During this period, Tekieli also remained involved in Himalayan mountaineering to some extent. In autumn 2016, he also took part in the tragic expedition to Shivling, where he carried out a difficult rescue operation, in which together with Paweł Karczmarczyk he reached the mortally wounded Łukasz Chrzanowski and tried to help him. The following year, Tekieli declined the invitation to the Polish winter expedition to K2 and instead went to the mountains of Scotland, where he led new climbing routes with Sandy Allan and Andy Nisbet. In summer 2018, he organized an expedition with Allan, Rick Allen and Stanislav Vrba to create a new route to Broad Peak, which ended in failure after two dangerous accidents. First, Rick Allen fell from a considerable height during a solo reconnaissance. He was found and saved thanks to an innovative action using UAV (the first in the history of Himalayan mountaineering). Then Stanislav Vrba suffered a serious leg injury as a result of a rock chipping while climbing. Tekieli managed to abseil with him on a rope to the base of the wall, from where, together with other climbers, he carried the injured man through the glacier to the base.

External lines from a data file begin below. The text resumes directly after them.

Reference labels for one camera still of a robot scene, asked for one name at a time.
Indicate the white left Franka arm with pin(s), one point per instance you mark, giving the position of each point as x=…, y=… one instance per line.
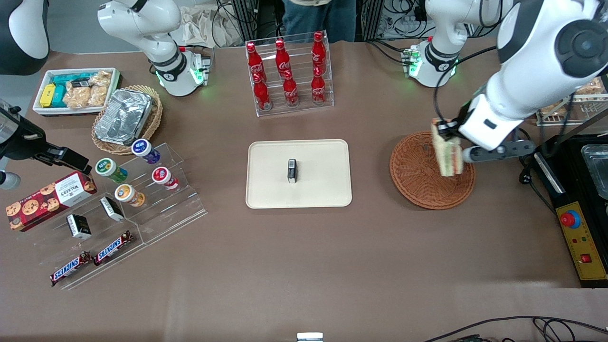
x=536, y=57

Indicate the white crumpled plastic bag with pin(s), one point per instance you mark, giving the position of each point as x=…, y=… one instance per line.
x=209, y=26

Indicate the cream plastic serving tray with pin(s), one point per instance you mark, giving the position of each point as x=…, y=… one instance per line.
x=313, y=190

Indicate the silver foil container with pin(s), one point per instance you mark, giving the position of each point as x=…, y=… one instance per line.
x=123, y=116

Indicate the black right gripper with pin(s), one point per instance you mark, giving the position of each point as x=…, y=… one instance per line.
x=23, y=143

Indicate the clear acrylic stepped display stand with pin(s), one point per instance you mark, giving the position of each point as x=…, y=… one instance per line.
x=166, y=209

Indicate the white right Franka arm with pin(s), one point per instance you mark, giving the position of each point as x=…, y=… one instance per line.
x=142, y=21

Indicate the white plastic snack bin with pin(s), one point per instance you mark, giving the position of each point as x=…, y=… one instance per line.
x=40, y=110

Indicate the black power plug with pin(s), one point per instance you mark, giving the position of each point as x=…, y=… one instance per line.
x=525, y=176

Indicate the purple gum bottle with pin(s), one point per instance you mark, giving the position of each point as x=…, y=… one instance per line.
x=144, y=149

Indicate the black control box yellow panel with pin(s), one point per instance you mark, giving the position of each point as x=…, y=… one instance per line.
x=584, y=256

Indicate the light wicker basket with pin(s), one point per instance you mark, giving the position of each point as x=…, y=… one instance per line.
x=154, y=118

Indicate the yellow snack box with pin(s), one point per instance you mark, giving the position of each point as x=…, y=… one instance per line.
x=47, y=96

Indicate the clear bag of crackers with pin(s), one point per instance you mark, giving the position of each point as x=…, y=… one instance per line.
x=101, y=78
x=98, y=96
x=76, y=98

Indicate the red gum bottle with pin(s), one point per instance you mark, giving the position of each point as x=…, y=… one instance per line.
x=164, y=177

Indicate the teal snack box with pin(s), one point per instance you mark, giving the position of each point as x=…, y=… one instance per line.
x=59, y=96
x=71, y=79

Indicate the red Coca-Cola bottle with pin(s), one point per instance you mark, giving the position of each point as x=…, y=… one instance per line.
x=290, y=91
x=318, y=52
x=318, y=88
x=261, y=94
x=282, y=59
x=254, y=61

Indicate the Snickers chocolate bar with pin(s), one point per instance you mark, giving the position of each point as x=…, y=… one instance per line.
x=71, y=269
x=113, y=248

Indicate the orange gum bottle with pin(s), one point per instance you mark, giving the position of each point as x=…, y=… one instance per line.
x=128, y=194

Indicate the small black carton box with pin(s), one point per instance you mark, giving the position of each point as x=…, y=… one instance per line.
x=112, y=209
x=292, y=171
x=79, y=226

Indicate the metal tray in machine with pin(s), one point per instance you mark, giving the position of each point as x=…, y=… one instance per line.
x=598, y=171

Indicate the plastic sandwich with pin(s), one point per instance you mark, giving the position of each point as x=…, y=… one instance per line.
x=449, y=159

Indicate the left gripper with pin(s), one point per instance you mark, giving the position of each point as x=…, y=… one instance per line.
x=457, y=123

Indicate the person in blue jeans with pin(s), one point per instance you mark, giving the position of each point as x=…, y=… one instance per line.
x=318, y=19

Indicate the red emergency stop button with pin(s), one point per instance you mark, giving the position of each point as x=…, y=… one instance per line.
x=570, y=219

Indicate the red tartan Walkers shortbread box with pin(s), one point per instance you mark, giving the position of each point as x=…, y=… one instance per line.
x=47, y=199

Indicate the green gum bottle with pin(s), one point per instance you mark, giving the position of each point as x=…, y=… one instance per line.
x=109, y=169

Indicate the brown round wicker basket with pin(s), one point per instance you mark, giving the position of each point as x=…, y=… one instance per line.
x=418, y=180

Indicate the grey wrist camera bar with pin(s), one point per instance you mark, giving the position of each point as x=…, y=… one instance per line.
x=503, y=151

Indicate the clear acrylic bottle rack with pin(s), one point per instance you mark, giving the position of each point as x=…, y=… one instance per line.
x=327, y=104

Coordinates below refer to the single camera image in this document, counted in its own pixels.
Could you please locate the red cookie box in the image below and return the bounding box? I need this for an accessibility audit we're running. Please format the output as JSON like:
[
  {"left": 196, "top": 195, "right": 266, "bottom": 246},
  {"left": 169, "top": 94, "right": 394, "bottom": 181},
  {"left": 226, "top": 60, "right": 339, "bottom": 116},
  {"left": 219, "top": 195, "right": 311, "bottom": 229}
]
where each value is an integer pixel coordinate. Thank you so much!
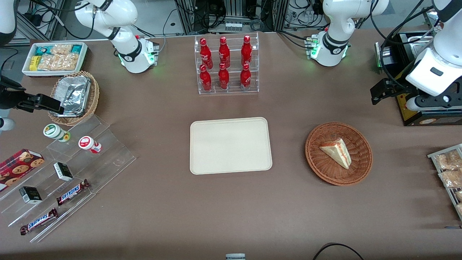
[{"left": 0, "top": 148, "right": 45, "bottom": 192}]

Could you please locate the Snickers chocolate bar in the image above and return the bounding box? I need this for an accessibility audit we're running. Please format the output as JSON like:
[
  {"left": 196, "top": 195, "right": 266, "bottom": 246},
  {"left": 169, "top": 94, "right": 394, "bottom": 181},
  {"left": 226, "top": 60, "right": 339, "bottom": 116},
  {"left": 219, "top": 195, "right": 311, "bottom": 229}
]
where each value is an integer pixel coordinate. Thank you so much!
[
  {"left": 56, "top": 179, "right": 91, "bottom": 207},
  {"left": 19, "top": 208, "right": 58, "bottom": 236}
]

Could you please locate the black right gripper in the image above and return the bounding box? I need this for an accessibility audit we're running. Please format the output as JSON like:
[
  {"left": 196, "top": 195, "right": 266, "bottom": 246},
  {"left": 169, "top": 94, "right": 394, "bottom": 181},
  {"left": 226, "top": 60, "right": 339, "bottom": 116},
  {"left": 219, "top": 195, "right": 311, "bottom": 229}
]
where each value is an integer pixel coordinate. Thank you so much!
[{"left": 0, "top": 75, "right": 65, "bottom": 115}]

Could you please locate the light wicker basket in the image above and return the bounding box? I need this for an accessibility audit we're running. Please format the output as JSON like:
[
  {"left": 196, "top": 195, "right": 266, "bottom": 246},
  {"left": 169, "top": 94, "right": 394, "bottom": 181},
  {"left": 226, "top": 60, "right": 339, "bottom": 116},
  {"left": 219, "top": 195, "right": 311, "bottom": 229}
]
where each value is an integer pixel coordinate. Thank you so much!
[{"left": 48, "top": 71, "right": 100, "bottom": 126}]

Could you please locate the clear acrylic stepped stand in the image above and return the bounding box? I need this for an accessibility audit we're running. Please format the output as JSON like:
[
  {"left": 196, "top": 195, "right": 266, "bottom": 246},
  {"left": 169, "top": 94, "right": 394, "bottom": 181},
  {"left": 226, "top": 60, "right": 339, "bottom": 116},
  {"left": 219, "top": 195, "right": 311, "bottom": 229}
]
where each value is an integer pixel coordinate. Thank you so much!
[{"left": 0, "top": 114, "right": 137, "bottom": 243}]

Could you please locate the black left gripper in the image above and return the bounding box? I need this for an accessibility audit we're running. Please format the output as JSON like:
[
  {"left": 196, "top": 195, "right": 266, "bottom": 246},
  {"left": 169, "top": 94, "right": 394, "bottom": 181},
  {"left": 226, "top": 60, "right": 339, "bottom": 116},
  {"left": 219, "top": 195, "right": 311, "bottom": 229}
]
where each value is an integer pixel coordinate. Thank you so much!
[{"left": 371, "top": 78, "right": 462, "bottom": 109}]

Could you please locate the black appliance box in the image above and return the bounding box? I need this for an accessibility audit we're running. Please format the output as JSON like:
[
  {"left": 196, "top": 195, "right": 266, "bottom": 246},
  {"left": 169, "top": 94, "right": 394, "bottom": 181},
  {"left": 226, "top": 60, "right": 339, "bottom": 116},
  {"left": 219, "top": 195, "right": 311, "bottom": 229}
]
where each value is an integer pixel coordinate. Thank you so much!
[{"left": 375, "top": 31, "right": 462, "bottom": 126}]

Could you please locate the clear bag of crackers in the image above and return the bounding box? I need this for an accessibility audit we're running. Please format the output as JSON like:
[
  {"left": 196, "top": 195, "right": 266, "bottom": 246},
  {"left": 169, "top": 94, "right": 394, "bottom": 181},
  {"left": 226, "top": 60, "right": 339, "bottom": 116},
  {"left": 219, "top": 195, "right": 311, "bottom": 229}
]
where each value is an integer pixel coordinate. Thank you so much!
[
  {"left": 438, "top": 169, "right": 462, "bottom": 189},
  {"left": 434, "top": 150, "right": 462, "bottom": 171}
]

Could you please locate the red lid yogurt cup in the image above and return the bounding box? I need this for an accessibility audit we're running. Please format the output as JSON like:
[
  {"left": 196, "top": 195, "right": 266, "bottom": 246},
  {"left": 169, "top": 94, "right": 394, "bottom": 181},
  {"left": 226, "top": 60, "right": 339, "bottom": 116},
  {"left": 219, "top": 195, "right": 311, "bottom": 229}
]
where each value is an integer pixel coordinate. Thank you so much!
[{"left": 78, "top": 136, "right": 103, "bottom": 154}]

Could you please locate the beige plastic tray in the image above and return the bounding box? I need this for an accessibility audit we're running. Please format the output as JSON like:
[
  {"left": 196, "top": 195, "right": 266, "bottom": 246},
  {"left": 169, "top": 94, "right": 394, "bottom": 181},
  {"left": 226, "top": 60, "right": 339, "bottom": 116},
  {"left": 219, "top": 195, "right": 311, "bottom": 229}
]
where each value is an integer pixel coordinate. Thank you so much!
[{"left": 190, "top": 117, "right": 273, "bottom": 176}]

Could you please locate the grey wire rack tray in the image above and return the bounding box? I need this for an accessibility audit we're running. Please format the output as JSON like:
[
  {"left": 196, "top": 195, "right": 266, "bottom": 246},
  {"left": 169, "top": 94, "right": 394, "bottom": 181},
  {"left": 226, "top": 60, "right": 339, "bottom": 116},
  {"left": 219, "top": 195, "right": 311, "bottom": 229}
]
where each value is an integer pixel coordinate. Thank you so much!
[{"left": 427, "top": 143, "right": 462, "bottom": 221}]

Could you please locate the black cable loop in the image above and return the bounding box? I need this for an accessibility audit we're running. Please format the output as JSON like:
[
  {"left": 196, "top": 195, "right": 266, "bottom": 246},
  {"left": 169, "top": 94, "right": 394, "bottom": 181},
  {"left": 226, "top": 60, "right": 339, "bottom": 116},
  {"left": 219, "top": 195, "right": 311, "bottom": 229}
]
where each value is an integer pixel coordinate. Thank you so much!
[{"left": 312, "top": 243, "right": 365, "bottom": 260}]

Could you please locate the brown round wicker basket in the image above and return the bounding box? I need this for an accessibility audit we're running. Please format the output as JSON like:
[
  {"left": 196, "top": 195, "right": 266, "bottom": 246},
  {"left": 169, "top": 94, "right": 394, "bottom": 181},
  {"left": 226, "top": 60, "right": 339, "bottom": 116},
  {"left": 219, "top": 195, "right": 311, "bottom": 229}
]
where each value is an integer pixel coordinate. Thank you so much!
[{"left": 305, "top": 122, "right": 373, "bottom": 186}]

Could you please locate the white plastic snack bin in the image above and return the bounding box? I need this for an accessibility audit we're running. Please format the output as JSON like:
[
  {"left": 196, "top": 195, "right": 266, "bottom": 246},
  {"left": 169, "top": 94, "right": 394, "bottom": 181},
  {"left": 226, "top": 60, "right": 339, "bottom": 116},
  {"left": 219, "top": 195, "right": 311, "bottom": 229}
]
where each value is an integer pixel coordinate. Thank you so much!
[{"left": 22, "top": 42, "right": 88, "bottom": 77}]

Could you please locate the aluminium frame rack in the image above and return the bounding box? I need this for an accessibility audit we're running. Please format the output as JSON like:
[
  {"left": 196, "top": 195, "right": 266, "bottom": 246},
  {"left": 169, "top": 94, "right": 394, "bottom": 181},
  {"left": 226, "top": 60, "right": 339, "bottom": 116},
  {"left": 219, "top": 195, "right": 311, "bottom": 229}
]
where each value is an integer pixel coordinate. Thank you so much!
[{"left": 174, "top": 0, "right": 290, "bottom": 34}]

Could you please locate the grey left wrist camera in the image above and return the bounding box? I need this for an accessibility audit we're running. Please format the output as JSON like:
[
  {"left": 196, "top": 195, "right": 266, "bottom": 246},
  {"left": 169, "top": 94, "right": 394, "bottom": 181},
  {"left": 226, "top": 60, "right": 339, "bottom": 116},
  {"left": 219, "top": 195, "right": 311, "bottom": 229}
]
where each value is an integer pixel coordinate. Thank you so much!
[{"left": 405, "top": 97, "right": 433, "bottom": 112}]

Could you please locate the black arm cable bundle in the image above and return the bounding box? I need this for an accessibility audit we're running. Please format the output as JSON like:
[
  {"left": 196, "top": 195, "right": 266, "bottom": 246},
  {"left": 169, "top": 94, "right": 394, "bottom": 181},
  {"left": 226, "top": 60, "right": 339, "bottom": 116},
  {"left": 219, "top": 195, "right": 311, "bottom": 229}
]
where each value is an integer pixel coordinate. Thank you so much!
[{"left": 369, "top": 0, "right": 439, "bottom": 91}]

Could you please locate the clear acrylic bottle rack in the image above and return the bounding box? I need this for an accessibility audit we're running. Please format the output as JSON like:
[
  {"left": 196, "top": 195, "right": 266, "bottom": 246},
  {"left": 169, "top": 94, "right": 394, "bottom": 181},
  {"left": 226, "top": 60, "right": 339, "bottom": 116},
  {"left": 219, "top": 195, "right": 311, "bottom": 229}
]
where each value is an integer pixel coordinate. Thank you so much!
[{"left": 194, "top": 32, "right": 260, "bottom": 95}]

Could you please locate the silver foil tray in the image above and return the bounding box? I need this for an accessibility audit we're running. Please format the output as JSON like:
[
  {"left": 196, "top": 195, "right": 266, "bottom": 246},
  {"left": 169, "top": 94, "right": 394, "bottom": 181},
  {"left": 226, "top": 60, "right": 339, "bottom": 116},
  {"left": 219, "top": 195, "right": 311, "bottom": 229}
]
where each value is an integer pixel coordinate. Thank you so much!
[{"left": 53, "top": 75, "right": 91, "bottom": 117}]

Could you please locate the green lid yogurt cup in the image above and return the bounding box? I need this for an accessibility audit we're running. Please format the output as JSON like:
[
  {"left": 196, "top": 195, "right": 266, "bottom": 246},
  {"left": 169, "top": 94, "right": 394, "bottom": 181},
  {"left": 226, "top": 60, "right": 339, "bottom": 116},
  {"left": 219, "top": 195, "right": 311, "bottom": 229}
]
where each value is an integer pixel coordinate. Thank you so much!
[{"left": 43, "top": 123, "right": 71, "bottom": 143}]

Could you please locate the red cola bottle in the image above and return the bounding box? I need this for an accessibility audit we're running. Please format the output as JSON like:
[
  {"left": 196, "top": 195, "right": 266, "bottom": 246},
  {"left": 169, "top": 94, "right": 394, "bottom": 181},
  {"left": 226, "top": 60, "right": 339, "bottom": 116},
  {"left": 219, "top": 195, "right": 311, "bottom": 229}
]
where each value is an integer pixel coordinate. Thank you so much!
[
  {"left": 200, "top": 38, "right": 214, "bottom": 69},
  {"left": 219, "top": 36, "right": 231, "bottom": 69},
  {"left": 240, "top": 63, "right": 252, "bottom": 91},
  {"left": 200, "top": 64, "right": 213, "bottom": 92},
  {"left": 218, "top": 63, "right": 230, "bottom": 90},
  {"left": 241, "top": 35, "right": 253, "bottom": 68}
]

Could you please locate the rice cracker snack bag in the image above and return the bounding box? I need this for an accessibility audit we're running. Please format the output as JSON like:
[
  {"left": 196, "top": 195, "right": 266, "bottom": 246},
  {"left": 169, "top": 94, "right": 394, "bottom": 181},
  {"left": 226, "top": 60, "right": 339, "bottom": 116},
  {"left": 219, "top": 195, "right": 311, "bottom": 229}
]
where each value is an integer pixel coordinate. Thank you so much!
[{"left": 38, "top": 44, "right": 80, "bottom": 72}]

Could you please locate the small black box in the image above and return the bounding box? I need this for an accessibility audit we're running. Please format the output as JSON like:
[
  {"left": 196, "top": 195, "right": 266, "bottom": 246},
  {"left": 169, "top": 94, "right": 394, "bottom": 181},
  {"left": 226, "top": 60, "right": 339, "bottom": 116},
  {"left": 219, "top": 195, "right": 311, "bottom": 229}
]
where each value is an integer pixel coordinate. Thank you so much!
[
  {"left": 53, "top": 162, "right": 74, "bottom": 182},
  {"left": 18, "top": 186, "right": 43, "bottom": 205}
]

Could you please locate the triangle sandwich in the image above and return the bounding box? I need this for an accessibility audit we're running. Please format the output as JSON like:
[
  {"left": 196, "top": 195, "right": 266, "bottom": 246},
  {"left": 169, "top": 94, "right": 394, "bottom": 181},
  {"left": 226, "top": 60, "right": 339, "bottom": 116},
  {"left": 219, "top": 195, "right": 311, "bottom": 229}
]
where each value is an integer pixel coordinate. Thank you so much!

In 2019, Tekieli achieved further significant successes in the mountains of Europe. In addition to the aforementioned Expander, on 4 August, as the fourth or fifth in history, he made a double traverse of the Matterhorn (crossing all four ridges with the top being reached twice in one mountain action), and on 13 November, alone and without using a rope, the north-east face of the Eiger by the Lauper route; both passes were noticed by the international media. In the same year, he marked out and completed three new climbing routes in central Norway, collaborating with Michał Czech, Jan Kuczera and Wadim Jabłoński. For one of these achievements, climbing a new route to Snøvasskjerdingan, in 2020, he was on the list of several dozen nominated for the Piolet d'Or award. On 13–14 August 2020, Tekieli climbed all the peaks of the Great Crown of the Tatra Mountains in 37 hours and 28 minutes, improving the previous record by over 11 hours. On 2–4 March 2021, he returned to Expander with Maciej Ciesielski and Piotr Sułowski, making the first winter ascent (43 hours and 50 minutes of continuous mountain action in deep snow)—such an undertaking was previously considered impossible and they became pioneers. For this ascent, they received the Kraków Mountain Award 2021.

==Personal life and death==
Tekieli's first wife was writer Małgorzata Lebda. On 24 September 2020, in Gdańsk, he married a two-time Olympic champion in cross-country skiing, Justyna Kowalczyk. In 2021, their son Hugo was born in Kraków. Tekieli set himself the goal of climbing all 82 Alpine four-thousanders in record time (less than 61 days). From 6 to 17 May he climbed eight four-thousanders. On 17 May 2023, after reaching the Jungfrau summit, he died during the descent due to an avalanche in the village of Stechelberg. His body was not found until the next morning. Tekieli was 38.